TEHRAN, 15 October 2004 — An Iranian man has been sentenced to be executed in public for the killing of 19 kidnap victims, most of them children, while his accomplice in the gruesome murders has been jailed for 15 years, press reports said yesterday.
After just a two-day trial disrupted by distraught relatives of the victims, a judge in Tehran ordered Mohammad Bijeh to be hanged in public after getting 100 lashes.
The judges handed him a total of 16 death sentences, one of which was for sodomy, the afternoon newspaper Kayhan reported.
Bijeh was also ordered to pay blood money to four of the victims’ families, while the government was asked by the judiciary to pay the rest. Blood money stands at 220 million rials ($25,000) for a male, and half that for a female.
Accomplice Ali Baghi escaped the death penalty, receiving a 15-year jail term and 100 lashes for taking part in the kidnappings around the impoverished town of Pakdasht, situated just south of Tehran, and “preparing the conditions for sodomy”.
The trial was abruptly halted on Wednesday after relatives of the victims, 17 of whom were children, made a furious courtroom stampede after Bijeh calmly recounted how he kidnapped, stunned, raped and murdered one of his young victims. He was described by a witness as being “completely calm and free of any remorse”.
After the disturbances, the trial went into a private session and the judge later gave his verdict on Wednesday night. Few other details have emerged from the hearing, which was held behind closed doors.
The prosecution and families of the victims had demanded that both men, dubbed “hyenas” or “vampires of the Tehran desert” in the press, be executed.

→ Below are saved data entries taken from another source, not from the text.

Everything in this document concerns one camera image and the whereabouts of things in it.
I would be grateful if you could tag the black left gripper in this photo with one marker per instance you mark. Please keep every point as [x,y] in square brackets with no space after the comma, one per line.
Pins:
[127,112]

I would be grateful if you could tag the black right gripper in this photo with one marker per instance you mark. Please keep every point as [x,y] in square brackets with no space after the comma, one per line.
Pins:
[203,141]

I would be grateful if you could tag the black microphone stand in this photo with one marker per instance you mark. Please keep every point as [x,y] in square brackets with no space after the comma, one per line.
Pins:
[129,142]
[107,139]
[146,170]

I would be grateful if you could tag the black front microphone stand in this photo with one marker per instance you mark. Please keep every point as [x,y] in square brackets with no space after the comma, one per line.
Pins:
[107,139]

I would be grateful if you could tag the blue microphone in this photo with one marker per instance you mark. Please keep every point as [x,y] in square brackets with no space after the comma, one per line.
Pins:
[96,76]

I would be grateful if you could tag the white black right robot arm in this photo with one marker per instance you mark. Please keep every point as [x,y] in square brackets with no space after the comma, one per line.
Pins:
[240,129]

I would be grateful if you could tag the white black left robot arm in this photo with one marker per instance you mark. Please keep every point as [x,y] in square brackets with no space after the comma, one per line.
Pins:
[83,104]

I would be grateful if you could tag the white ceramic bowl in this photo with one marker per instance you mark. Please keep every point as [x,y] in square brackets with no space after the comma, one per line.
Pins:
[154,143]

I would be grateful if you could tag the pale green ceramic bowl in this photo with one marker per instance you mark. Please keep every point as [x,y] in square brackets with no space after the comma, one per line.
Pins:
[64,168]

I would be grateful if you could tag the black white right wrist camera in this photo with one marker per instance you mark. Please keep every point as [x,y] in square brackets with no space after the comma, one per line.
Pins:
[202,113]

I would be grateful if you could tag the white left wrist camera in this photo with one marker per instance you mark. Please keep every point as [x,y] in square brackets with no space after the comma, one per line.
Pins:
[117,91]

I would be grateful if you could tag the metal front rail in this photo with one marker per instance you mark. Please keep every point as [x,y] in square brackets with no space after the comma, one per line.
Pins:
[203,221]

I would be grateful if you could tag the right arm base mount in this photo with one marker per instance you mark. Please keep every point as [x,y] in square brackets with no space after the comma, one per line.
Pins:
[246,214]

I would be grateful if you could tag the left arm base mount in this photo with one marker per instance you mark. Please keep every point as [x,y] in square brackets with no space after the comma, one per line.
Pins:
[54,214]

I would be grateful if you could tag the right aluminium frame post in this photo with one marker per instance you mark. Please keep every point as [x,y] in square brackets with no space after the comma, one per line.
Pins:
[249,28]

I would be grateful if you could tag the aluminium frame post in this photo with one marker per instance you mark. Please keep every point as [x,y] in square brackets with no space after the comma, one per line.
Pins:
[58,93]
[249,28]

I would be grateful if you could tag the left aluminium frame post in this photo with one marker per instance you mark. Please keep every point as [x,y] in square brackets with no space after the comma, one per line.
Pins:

The case has drawn huge media attention, with one reader writing to a newspaper asking for the alleged killers — who worked in brickworks — to be burned alive in a brick furnace.
In another development, Russia’s top nuclear authority said yesterday it had finished construction of an atomic power plant in Iran - a project the United States fears Tehran could use to make nuclear arms.
“We’re done. All we need to do now is work out (with the Iranians) the agreement on sending spent fuel back to Russia,” said a spokesman for Russia’s Atomic Energy Agency (RosAtom) in Moscow.
To allay US concerns, Russia has promised not to start up the Bushehr plant in southern Iran until Tehran guarantees to return to Russia all spent nuclear fuel, which can be used in making weapons.
The signing of the document has been delayed repeatedly in past years, raising speculation that Moscow, under severe US pressure to ditch the project, could shelve it until the UN nuclear agency declares Iran’s nuclear program peaceful.